* DESCRIPTION OF THE TASK *
Please give again, word for word, the lines that lie between the start of the listing below and the line with "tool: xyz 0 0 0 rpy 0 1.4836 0", both included.
[Opening AVAILABLE DATA section]
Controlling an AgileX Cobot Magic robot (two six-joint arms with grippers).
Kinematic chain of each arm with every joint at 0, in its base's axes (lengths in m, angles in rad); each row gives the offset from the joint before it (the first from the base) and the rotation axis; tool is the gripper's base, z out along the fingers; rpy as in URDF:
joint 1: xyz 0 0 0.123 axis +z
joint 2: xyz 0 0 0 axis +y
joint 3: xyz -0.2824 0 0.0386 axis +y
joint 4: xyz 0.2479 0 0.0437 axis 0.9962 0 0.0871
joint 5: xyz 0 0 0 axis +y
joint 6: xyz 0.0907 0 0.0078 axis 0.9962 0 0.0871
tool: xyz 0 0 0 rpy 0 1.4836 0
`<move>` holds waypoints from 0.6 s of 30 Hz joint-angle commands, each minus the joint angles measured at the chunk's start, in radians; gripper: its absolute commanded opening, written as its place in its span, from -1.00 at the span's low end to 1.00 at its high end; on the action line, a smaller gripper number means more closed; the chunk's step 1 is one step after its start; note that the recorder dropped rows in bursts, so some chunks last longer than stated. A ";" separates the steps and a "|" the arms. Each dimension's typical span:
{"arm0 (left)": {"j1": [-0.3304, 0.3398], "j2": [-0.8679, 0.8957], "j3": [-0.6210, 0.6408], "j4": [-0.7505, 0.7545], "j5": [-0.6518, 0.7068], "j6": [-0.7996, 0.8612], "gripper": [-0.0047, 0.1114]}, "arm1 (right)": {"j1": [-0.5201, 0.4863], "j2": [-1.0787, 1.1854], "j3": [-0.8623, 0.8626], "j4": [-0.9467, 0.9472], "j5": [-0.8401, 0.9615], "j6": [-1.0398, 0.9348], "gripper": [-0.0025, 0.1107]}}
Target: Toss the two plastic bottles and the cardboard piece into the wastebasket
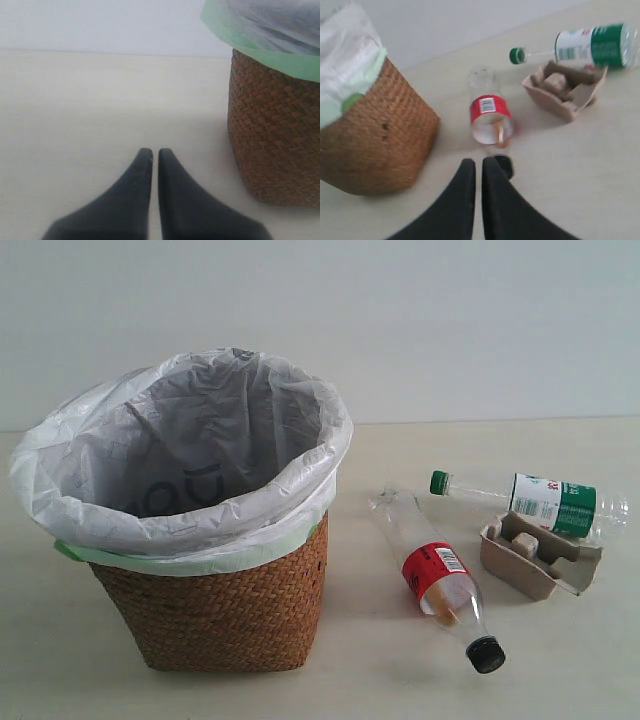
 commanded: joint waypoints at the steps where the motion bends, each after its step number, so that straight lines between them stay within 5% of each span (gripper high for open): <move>1: 0.003 -0.004 0.004 0.003 0.001 0.005 -0.85 | 0.001 -0.004 0.000 0.237 -0.008 0.219 -0.93; 18: 0.003 -0.004 0.004 0.003 0.001 0.005 -0.85 | 0.001 -0.004 0.000 0.266 -0.185 0.223 -0.93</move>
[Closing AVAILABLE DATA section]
* RESPONSE FOR THIS EXERCISE *
Controlling an AgileX Cobot Magic robot (two six-joint arms with grippers).
Kinematic chain of each arm with every joint at 0, in its base's axes (lengths in m, angles in rad); each row gives the offset from the joint before it (the first from the base) and the rotation axis; tool is the gripper's base, z out along the fingers; rpy as in URDF:
joint 1: xyz 0 0 0.123 axis +z
joint 2: xyz 0 0 0 axis +y
joint 3: xyz -0.2824 0 0.0386 axis +y
joint 4: xyz 0.2479 0 0.0437 axis 0.9962 0 0.0871
joint 5: xyz 0 0 0 axis +y
joint 6: xyz 0.0907 0 0.0078 axis 0.9962 0 0.0871
tool: xyz 0 0 0 rpy 0 1.4836 0

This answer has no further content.